(Work to complete) Here the job is to copy the data exactly and to exclude every image from it.

(Dataset content)
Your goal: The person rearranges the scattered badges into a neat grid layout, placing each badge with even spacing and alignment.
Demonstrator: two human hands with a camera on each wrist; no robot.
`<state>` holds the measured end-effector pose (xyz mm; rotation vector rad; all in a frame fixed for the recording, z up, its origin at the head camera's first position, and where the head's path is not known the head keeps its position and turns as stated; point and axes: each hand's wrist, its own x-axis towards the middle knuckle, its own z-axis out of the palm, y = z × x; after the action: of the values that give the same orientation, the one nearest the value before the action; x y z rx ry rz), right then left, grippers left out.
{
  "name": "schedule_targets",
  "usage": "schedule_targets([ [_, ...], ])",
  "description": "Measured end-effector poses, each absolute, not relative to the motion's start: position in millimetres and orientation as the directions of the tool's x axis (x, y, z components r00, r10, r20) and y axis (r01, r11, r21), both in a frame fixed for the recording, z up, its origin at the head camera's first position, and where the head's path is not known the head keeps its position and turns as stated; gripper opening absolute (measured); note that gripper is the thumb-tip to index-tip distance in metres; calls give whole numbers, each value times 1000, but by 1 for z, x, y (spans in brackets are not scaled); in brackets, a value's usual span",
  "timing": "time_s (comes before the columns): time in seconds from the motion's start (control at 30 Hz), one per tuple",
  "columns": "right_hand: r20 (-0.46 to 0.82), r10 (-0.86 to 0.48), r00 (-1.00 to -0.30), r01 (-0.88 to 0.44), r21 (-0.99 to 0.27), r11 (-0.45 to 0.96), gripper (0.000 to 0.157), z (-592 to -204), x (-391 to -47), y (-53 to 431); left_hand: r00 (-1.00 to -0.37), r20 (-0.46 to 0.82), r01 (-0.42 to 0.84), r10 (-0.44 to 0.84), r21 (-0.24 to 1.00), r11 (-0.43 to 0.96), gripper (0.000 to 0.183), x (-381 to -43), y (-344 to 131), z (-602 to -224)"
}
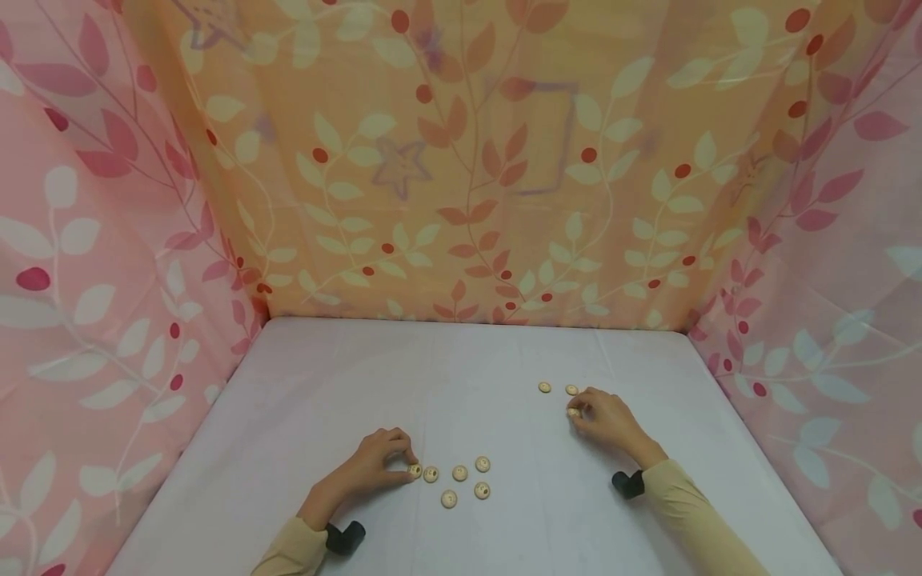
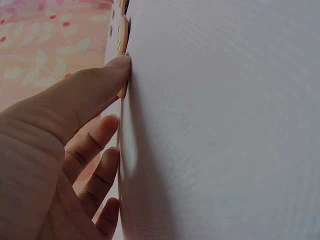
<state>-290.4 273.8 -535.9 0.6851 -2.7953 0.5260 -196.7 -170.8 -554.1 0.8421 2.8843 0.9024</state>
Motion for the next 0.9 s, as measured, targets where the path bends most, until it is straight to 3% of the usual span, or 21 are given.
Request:
schedule_targets([
  [0.9, 230, -242, -943, -302, -282, 910, 16, -537, -311, 301, -854, 150, 496, 498, 523, 693, 18, -197, -171, -553],
])
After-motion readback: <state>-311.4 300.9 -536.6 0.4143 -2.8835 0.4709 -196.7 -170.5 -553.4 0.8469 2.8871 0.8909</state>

(Result of the exercise)
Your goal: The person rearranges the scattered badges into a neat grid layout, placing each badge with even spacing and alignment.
Demonstrator: two human hands with a camera on each wrist; no robot.
`<state>` holds the measured end-effector pose (xyz mm; rotation vector rad; all in a frame fixed for the recording, z up, its origin at the head camera's first position, and where the head's path is not known the head keeps its position and turns as stated; point and axes: each hand's wrist, its own x-axis towards the middle knuckle, its own z-axis out of the palm, y = z × x; after the action: of the values that give the same orientation, the one nearest the value before the action; x y z rx ry rz), right then left, grippers left out.
{
  "name": "schedule_targets",
  "usage": "schedule_targets([ [_, ...], ])",
  "description": "Measured end-effector poses, each absolute, not relative to the motion's start: position in millimetres and orientation as the directions of the tool's x axis (x, y, z components r00, r10, r20) and y axis (r01, r11, r21), both in a frame fixed for the recording, z up, its origin at the head camera's first position, and where the head's path is not known the head keeps its position and turns as stated; gripper opening absolute (measured); note that gripper is the thumb-tip to index-tip distance in metres; calls give whole numbers, each value times 1000, but by 1 for z, x, y (spans in brackets are not scaled); in brackets, a value's usual span",
  "timing": "time_s (comes before the columns): time in seconds from the motion's start (control at 30 Hz), one per tuple",
  "columns": "right_hand: r20 (-0.46 to 0.82), r10 (-0.86 to 0.48), r00 (-1.00 to -0.30), r01 (-0.88 to 0.44), r21 (-0.99 to 0.27), r11 (-0.45 to 0.96), gripper (0.000 to 0.157), z (-592 to -204), x (-391 to -47), y (-53 to 431); left_hand: r00 (-1.00 to -0.37), r20 (-0.46 to 0.82), r01 (-0.42 to 0.84), r10 (-0.44 to 0.84), r21 (-0.24 to 1.00), r11 (-0.43 to 0.96), gripper (0.000 to 0.183), x (-381 to -43), y (-344 to 131), z (-602 to -224)"
}
<state>-290.4 273.8 -535.9 0.6851 -2.7953 0.5260 -196.7 -170.8 -554.1 0.8421 2.8843 0.9024</state>
Motion for the next 0.9 s, as measured, targets where the path bends most, until it is straight to 3% of the usual span, or 21 are given.
Request:
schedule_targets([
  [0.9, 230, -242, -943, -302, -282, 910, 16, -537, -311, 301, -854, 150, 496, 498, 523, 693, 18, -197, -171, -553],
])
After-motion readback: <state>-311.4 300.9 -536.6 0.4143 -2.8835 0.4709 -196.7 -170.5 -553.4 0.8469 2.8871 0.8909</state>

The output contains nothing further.